In Park City, there have been recent changes to the COVID-19 testing process. Instead of a nasal swab that can cause discomfort as it reaches back into the sinus cavity, tests are now conducted using saliva. And rather than a drive-up clinic, people seeking tests at Park City Hospital are now asked to create an appointment at intermountain.com/covidtesting.
Tests are available for people who have one symptom of the disease or who have been exposed to a person who has COVID-19.
Symptoms of COVID-19 include fever, cough, difficulty breathing, muscle aches and pains, diarrhea, decrease in sense of smell or taste or a sore throat, according to an Intermountain official.
Gov. Gary Herbert indicated at the press conference he would attempt to work with the state Legislature to increase testing availability and do away with barriers to testing like symptom requirements.
The conference included some of the most dire warnings state officials have offered yet and came on the brink of the holiday season when families traditionally gather indoors in larger groups with people of many ages.
In an interview, Province urged restraint this year.
“Parties of more than 10 people are a great way to spread COVID, so we are strongly urging people not to have (holiday) parties,” Province said. “… Folks flying in from all over the country – you’re exposing yourself to a lot of potential COVID. … We’re really worried about the holidays causing a lot of spread of this virus.”
Bullough is eyeing the upcoming holiday season with trepidation.

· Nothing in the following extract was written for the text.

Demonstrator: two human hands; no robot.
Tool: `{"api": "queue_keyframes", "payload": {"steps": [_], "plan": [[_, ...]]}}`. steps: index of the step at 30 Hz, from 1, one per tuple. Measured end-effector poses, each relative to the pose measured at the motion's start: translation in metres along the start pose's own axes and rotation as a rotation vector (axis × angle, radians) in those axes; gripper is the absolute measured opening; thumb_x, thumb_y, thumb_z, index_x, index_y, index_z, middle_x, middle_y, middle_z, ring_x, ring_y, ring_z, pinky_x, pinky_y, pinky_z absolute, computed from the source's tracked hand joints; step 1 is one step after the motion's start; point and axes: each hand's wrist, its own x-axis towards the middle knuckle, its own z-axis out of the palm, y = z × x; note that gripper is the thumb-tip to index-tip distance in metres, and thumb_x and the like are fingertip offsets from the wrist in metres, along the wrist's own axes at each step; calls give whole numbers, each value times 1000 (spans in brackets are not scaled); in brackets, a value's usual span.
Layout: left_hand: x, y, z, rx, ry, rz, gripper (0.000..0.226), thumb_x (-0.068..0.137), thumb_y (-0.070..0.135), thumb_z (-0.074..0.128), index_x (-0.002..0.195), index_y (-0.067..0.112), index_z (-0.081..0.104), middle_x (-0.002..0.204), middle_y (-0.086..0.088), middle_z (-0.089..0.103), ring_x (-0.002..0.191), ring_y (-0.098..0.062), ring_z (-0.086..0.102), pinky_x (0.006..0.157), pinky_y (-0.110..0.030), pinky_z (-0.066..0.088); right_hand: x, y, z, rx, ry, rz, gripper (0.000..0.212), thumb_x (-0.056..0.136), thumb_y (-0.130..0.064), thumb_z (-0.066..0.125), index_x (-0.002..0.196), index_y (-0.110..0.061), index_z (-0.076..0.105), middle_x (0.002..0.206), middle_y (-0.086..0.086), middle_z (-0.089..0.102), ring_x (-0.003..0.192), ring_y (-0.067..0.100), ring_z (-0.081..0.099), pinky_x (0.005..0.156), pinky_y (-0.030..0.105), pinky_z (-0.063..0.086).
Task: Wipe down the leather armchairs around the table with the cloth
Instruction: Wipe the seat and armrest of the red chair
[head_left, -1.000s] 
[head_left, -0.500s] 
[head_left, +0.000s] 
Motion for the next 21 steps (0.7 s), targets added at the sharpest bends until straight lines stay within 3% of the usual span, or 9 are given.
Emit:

He said his own family has decided not to gather for Thanksgiving and was considering the same for Christmas.
As for Halloween, he advised parents to quarantine candy for 24 to 48 hours before family members eat it and to avoid large gatherings like parties. The actual act of trick-or-treating, however, appears to be relatively safe, he said, as it is outside and costumes make it easy to wear masks.
He advised enabling trick-or-treaters to get candy without a large group of people reaching into the same bowl or touching many pieces.
The guidance to limit gatherings to 10 people or fewer, Bullough said, is designed to aid contact-tracing efforts and to allow families or close friend groups to continue to gather without large parties that might mix the smaller, more closely related groups of people.
But with the holidays approaching, the pandemic entering its eighth month and fatigue growing among the public and health care workers alike, Bullough sounded words of caution.
“I think the picture is grim for this winter,” Bullough said. “… For me, I’m genuinely concerned. I don’t want to blow this out of proportion. We need to change our behaviors. We need to take this seriously.”